◆ **Aim of the exercise**:
Among the entries that follow, the required portion opens with the line containing "left gripper: 263,109 → 173,56" and closes with the line containing "green sided wooden block: 253,55 stays put". Give that portion again exactly, and nothing else.

Stored entries:
- Opening Delimiter -

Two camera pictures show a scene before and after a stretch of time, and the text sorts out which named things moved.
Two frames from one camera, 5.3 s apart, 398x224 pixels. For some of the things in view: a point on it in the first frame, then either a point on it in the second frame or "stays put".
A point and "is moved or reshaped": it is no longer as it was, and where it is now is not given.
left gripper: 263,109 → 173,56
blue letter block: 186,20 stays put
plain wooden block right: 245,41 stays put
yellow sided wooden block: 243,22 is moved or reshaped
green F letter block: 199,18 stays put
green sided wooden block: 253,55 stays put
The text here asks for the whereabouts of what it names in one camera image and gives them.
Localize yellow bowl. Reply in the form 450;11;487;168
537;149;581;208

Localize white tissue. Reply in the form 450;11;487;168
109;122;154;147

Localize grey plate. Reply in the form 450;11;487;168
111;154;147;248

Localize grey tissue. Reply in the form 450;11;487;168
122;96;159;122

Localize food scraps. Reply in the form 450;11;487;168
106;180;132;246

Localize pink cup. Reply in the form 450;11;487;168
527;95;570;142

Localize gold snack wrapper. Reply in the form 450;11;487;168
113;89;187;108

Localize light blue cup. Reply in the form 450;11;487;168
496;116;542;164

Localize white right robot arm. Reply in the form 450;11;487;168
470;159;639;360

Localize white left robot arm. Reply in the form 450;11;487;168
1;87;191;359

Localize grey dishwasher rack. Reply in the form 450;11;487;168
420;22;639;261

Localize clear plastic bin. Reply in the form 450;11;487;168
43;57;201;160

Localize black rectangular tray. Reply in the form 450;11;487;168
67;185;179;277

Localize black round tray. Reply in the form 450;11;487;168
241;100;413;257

- Closing Delimiter -

◆ **Solution to this task**:
left gripper: 263,109 → 173,56
blue letter block: 186,20 stays put
plain wooden block right: 245,41 stays put
yellow sided wooden block: 243,22 is moved or reshaped
green F letter block: 199,18 stays put
green sided wooden block: 253,55 stays put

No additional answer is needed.